Later in the season, Cooper Freedman was revealed to have had an 8-year-old son from a previous one-night stand. Son Mason is portrayed by child actor Griffin Gluck. While Gluck initially served as a guest star, he was promoted to series regular later on in the season. Gluck is notable for being the first child to be a series regular in Private Practice or in the original series Grey's Anatomy.

==Cast==

===Casting===
Following the renewal of Private Practice, it was announced that Benjamin Bratt would be returning to the show as a series regular, and his character was reviewed to be named, Jake Reilly. It was also announced that Audra McDonald would not be returning as a series regular, but instead could possible return as a recurring cast member. The remaining regular cast including, Kate Walsh, Tim Daly, Paul Adelstein, KaDee Strickland, Brian Benben, Caterina Scorsone, Taye Diggs, and Amy Brenneman all returned in their roles as series regulars. In September 2011, it was announced that My So Called Life actress, A.J. Langer, was cast as Erica Warner, a recurring role as a woman who shows up in Cooper's life proclaiming they have an eight-year-old son together. It was later announced that Griffin Gluck was cast as Mason Warner, the son that Cooper and Erica share together. Later in the season, Griffin was billed as a series regular, while A.J. stayed as a recurring character as her character died. In November 2011, it was announced that Stephen Amell had been cast as Scott Becker, a paramedic that was also a potential love interest for Violet, seeing as Violet and Pete decided to split up after Pete's heart attack.
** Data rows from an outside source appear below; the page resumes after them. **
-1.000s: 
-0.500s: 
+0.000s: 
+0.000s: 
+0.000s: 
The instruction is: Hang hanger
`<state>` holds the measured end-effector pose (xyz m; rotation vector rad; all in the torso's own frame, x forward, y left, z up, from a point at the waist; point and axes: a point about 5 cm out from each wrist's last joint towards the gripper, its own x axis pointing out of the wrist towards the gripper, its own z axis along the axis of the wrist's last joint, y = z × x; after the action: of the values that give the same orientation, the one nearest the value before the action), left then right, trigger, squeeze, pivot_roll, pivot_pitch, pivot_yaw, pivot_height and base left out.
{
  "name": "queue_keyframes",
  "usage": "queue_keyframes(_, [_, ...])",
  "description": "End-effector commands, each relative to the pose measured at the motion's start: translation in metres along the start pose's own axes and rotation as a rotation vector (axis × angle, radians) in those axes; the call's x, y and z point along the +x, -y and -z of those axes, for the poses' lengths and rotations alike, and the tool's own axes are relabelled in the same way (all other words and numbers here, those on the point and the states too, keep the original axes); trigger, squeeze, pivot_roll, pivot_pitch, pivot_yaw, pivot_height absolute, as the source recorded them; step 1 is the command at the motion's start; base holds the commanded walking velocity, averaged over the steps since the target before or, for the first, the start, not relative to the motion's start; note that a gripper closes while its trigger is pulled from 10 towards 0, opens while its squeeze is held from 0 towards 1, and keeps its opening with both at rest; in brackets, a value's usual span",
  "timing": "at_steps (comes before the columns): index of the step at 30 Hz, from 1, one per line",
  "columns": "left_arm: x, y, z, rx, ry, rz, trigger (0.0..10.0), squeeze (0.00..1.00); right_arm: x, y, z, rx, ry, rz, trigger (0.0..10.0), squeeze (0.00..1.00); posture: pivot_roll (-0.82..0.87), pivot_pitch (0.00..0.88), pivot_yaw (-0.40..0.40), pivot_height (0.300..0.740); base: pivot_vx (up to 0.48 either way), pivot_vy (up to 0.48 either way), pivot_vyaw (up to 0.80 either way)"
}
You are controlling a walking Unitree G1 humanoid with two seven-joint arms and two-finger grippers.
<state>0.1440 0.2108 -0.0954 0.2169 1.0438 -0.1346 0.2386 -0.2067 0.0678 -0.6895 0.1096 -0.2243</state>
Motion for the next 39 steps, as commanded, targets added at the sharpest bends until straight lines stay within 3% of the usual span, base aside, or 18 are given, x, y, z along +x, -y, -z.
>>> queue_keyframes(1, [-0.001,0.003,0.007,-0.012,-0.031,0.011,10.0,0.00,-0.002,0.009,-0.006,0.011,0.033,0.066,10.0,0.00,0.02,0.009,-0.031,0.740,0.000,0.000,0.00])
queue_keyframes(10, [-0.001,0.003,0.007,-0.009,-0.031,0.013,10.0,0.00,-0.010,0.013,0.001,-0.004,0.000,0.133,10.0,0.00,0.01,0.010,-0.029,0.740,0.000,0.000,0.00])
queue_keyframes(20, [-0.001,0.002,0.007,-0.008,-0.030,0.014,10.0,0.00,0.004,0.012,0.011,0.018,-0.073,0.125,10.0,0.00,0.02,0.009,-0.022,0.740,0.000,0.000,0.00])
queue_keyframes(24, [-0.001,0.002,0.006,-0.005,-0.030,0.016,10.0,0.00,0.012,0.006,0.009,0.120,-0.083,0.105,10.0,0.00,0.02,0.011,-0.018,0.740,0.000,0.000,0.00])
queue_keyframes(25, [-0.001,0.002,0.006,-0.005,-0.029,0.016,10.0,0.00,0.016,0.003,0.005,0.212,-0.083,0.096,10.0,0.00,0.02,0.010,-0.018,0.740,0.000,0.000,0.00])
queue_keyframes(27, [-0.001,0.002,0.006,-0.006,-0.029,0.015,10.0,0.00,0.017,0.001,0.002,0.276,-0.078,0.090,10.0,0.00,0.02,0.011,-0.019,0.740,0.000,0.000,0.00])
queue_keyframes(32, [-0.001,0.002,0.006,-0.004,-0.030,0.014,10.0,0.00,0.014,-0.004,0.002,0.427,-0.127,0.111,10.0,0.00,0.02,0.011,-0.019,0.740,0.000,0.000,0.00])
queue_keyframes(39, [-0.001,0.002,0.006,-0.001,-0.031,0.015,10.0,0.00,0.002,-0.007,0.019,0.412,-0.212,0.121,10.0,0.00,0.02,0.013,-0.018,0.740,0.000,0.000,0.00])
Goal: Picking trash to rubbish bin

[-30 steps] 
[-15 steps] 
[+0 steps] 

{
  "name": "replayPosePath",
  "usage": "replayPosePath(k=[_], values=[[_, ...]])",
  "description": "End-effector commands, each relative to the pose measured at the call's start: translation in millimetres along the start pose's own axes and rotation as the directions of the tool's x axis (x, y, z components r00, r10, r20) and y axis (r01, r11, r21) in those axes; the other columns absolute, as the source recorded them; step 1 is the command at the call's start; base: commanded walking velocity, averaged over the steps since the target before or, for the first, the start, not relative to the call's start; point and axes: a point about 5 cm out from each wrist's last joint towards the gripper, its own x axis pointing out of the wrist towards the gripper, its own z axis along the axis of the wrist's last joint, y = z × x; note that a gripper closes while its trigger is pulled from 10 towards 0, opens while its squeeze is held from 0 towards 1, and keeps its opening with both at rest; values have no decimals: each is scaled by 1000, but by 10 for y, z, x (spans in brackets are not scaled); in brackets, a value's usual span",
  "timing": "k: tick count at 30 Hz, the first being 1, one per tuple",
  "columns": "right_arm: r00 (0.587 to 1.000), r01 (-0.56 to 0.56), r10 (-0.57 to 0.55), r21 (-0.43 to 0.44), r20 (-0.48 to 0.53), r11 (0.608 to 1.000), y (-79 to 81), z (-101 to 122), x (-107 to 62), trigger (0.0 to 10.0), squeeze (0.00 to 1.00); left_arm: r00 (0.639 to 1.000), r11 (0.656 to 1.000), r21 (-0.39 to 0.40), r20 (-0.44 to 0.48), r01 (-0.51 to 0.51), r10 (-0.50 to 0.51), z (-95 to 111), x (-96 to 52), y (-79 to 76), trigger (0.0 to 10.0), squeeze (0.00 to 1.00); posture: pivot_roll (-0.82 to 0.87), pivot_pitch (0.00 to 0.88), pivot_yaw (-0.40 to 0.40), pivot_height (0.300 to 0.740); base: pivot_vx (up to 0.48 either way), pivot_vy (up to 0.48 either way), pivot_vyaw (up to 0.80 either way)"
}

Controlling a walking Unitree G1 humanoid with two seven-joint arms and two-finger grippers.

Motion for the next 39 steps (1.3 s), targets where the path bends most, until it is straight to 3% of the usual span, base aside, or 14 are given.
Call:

In November 2011, Wes Brown had a recurring role as Ryan Kerrigan, a drug addict and a potential love interest for Amelia, but his character eventually dies pursuing Amelia to go to rehab. In November 2011, it was announced that, Jessie star, Debby Ryan would be making a special guest appearance, as Hailey, a girl that Amelia meets while she is going through rehab for drug addiction. In January 2012, it was announced that Private Practice and Grey's Anatomy would be having another crossover, and Patrick Dempsey and Chyler Leigh would be making a special guest appearance in an episode in an effort to save Erica's life. In February 2012, it was announced that Anika Noni Rose had been cast in a recurring role as Corinne Bennett, who would play Sam's sister who drops in town for a visit.

===Development===
On January 10, 2011, ABC renewed Private Practice for a fifth season. The fifth season premiered on September 29, 2011.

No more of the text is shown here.